Uncovering human METTL12 as a mitochondrial methyltransferase that modulates citrate synthase activity through metabolite-sensitive lysine methylation
(2017) In Journal of Biological Chemistry 292(43). p.17950-17962- Abstract
Lysine methylation is an important and much-studied posttranslational modification of nuclear and cytosolic proteins but is present also in mitochondria. However, the responsible mitochondrial lysine-specific methyltransferases (KMTs) remain largely elusive. Here, we investigated METTL12, a mitochondrial human S-adenosylmethionine (AdoMet)-dependent methyltransferase and found it to methylate a single protein in mitochondrial extracts, identified as citrate synthase (CS). Using several in vitro and in vivo approaches, we demonstrated that METTL12 methylates CS on Lys-395, which is localized in the CS active site. Interestingly, the METTL12-mediated methylation inhibited CS activity and was blocked by the CS substrate oxaloacetate.... (More)

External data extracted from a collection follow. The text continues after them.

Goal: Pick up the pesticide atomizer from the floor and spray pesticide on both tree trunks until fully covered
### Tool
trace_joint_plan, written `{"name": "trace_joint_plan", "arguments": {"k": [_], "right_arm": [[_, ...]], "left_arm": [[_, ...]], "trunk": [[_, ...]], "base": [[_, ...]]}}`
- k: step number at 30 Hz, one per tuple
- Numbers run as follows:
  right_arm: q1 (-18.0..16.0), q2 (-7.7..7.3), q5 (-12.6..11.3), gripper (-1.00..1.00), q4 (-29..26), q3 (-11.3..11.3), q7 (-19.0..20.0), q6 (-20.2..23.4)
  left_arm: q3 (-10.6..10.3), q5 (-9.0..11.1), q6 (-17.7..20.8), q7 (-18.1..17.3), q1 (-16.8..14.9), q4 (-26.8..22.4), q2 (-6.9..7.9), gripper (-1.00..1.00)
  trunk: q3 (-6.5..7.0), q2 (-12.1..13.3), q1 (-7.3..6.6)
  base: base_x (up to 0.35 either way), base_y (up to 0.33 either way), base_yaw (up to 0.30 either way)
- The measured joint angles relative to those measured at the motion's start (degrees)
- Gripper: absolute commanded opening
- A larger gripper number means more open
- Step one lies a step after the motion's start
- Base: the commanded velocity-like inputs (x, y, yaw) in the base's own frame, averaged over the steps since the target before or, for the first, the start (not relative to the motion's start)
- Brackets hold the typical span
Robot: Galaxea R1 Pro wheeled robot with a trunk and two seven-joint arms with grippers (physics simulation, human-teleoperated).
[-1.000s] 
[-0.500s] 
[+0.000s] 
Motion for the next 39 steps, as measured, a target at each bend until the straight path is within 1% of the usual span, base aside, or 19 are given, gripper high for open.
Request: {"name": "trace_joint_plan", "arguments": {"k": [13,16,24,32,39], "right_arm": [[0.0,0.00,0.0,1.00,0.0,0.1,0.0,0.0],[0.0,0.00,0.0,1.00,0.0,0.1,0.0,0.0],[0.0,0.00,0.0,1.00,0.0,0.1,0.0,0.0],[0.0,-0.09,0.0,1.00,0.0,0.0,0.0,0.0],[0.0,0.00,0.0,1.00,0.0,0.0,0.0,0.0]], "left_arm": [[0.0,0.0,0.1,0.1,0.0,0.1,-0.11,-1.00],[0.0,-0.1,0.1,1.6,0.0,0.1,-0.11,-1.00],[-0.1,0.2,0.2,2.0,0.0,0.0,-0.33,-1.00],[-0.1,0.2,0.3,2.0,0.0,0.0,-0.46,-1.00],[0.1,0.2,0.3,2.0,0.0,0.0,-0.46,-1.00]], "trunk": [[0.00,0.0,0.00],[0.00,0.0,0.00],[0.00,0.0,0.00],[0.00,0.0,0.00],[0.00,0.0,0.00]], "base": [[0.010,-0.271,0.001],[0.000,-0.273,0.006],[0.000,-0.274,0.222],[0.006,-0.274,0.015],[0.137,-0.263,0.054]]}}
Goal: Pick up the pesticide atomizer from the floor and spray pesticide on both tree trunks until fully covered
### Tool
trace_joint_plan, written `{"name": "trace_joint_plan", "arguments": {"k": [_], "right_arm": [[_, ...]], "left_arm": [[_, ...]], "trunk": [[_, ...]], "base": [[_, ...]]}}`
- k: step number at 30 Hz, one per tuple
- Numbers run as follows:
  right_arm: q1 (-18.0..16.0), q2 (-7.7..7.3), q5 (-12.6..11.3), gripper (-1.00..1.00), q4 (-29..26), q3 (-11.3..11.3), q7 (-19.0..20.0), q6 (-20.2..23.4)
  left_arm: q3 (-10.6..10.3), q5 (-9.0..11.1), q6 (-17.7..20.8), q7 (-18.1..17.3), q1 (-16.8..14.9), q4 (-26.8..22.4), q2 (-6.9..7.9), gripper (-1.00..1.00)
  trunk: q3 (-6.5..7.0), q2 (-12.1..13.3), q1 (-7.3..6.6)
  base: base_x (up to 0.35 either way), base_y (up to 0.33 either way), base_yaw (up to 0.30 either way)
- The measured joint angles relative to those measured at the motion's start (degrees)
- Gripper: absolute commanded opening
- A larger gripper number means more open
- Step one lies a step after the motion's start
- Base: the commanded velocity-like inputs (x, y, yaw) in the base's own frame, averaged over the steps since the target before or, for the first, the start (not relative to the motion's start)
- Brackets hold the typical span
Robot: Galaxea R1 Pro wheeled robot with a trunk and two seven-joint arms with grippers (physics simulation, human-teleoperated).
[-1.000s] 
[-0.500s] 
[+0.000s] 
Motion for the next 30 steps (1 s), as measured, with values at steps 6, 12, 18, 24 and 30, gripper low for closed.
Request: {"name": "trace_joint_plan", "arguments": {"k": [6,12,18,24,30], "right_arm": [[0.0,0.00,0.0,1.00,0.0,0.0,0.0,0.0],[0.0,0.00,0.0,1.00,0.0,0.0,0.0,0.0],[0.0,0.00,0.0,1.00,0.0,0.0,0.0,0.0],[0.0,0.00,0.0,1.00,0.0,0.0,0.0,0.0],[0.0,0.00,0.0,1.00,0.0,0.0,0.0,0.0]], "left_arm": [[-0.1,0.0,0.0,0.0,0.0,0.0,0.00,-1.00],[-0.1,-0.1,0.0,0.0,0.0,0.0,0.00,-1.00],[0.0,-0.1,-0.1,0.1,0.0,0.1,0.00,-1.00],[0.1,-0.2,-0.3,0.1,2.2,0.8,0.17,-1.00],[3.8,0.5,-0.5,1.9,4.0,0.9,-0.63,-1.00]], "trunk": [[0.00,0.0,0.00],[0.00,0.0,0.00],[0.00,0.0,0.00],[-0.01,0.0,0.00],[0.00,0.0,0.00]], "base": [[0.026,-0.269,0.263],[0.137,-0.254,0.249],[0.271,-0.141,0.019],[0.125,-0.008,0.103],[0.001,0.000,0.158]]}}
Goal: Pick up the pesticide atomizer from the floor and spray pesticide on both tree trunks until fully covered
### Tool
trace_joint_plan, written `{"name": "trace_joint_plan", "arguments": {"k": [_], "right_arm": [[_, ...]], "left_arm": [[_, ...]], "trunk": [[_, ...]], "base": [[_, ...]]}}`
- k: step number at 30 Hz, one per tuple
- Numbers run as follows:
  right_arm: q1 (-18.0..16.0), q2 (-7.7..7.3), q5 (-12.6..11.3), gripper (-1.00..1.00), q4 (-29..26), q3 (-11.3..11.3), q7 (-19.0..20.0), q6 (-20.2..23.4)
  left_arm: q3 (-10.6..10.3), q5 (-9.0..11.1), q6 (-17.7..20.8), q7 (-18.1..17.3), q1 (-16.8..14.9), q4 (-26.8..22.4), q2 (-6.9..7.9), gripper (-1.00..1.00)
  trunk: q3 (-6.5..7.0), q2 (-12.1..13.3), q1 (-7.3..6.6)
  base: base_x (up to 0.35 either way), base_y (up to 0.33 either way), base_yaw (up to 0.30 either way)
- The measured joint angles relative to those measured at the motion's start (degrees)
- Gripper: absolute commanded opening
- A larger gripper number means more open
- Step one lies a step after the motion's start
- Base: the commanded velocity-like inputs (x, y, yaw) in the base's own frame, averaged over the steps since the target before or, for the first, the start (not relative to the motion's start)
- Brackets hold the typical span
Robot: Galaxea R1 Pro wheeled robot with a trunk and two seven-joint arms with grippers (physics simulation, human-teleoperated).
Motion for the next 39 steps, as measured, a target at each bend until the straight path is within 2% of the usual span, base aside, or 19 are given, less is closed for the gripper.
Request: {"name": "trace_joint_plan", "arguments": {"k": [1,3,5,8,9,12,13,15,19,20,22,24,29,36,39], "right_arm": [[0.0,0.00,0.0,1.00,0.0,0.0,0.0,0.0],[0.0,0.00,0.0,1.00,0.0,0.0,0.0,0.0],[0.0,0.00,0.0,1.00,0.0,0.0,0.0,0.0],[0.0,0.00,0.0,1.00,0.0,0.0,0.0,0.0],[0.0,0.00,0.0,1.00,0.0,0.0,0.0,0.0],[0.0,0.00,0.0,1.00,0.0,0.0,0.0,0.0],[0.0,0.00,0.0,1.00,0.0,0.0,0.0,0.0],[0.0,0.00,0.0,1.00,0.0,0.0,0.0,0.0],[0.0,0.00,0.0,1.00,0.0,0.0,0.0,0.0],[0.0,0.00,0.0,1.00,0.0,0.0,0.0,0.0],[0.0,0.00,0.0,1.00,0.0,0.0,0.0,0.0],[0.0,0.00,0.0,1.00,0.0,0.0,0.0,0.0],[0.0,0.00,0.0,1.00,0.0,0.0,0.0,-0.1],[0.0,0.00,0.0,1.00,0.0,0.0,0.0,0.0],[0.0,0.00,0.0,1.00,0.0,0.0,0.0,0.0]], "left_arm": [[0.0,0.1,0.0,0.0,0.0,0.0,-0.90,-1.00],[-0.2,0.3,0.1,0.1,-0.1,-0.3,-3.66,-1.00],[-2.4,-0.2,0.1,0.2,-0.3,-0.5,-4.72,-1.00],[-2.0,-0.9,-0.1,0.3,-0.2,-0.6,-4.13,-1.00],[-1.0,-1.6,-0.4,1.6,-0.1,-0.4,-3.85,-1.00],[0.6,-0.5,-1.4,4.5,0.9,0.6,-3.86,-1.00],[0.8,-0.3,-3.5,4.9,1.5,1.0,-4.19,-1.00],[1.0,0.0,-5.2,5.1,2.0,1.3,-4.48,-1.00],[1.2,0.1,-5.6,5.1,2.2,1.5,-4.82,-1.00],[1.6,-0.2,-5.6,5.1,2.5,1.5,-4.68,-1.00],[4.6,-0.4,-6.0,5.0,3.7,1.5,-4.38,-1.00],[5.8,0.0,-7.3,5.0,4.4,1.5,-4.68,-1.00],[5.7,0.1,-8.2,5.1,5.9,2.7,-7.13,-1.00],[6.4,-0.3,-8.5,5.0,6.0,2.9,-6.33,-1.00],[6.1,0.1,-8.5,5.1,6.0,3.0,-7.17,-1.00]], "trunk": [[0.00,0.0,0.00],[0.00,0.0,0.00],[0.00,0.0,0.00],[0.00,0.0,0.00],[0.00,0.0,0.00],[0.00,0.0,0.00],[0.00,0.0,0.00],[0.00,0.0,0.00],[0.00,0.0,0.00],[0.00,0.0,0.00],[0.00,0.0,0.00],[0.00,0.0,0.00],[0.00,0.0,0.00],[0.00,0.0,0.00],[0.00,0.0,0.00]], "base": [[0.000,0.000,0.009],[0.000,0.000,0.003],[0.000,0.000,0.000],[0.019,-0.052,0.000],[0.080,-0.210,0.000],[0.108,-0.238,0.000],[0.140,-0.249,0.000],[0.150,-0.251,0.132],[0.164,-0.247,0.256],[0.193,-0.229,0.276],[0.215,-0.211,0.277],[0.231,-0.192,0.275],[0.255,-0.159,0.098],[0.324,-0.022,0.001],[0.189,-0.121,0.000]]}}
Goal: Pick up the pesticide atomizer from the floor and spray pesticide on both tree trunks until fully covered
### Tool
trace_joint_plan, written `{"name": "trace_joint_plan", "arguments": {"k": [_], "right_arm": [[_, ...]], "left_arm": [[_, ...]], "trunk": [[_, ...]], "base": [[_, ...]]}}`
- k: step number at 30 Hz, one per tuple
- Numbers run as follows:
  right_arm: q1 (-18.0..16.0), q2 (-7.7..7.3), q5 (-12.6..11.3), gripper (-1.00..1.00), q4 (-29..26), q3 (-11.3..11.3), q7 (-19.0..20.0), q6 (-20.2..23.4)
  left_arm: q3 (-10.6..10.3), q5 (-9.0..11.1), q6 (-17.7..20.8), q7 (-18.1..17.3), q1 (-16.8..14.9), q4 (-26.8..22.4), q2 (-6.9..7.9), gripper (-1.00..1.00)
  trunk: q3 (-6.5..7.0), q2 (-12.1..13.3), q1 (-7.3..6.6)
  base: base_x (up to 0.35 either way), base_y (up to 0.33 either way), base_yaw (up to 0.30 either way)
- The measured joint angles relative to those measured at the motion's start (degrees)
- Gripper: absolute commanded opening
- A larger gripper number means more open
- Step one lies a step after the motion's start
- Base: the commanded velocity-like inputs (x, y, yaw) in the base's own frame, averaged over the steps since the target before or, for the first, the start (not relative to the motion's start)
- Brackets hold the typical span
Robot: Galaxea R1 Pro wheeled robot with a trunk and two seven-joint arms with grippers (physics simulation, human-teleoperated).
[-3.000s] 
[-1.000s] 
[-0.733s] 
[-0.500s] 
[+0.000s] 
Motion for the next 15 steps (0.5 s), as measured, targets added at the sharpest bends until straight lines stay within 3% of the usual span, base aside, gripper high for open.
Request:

Lysine methylation is an important and much-studied posttranslational modification of nuclear and cytosolic proteins but is present also in mitochondria. However, the responsible mitochondrial lysine-specific methyltransferases (KMTs) remain largely elusive. Here, we investigated METTL12, a mitochondrial human S-adenosylmethionine (AdoMet)-dependent methyltransferase and found it to methylate a single protein in mitochondrial extracts, identified as citrate synthase (CS). Using several in vitro and in vivo approaches, we demonstrated that METTL12 methylates CS on Lys-395, which is localized in the CS active site. Interestingly, the METTL12-mediated methylation inhibited CS activity and was blocked by the CS substrate oxaloacetate. Moreover, METTL12 was strongly inhibited by the reaction product S-adenosylhomocysteine (AdoHcy). In summary, we have uncovered a novel human mitochondrial KMT that introduces a methyl modification into a metabolic enzyme and whose activity can be modulated by metabolic cues. Based on the established naming nomenclature for similar enzymes, we suggest that METTL12 be renamed CS-KMT (gene name CSKMT).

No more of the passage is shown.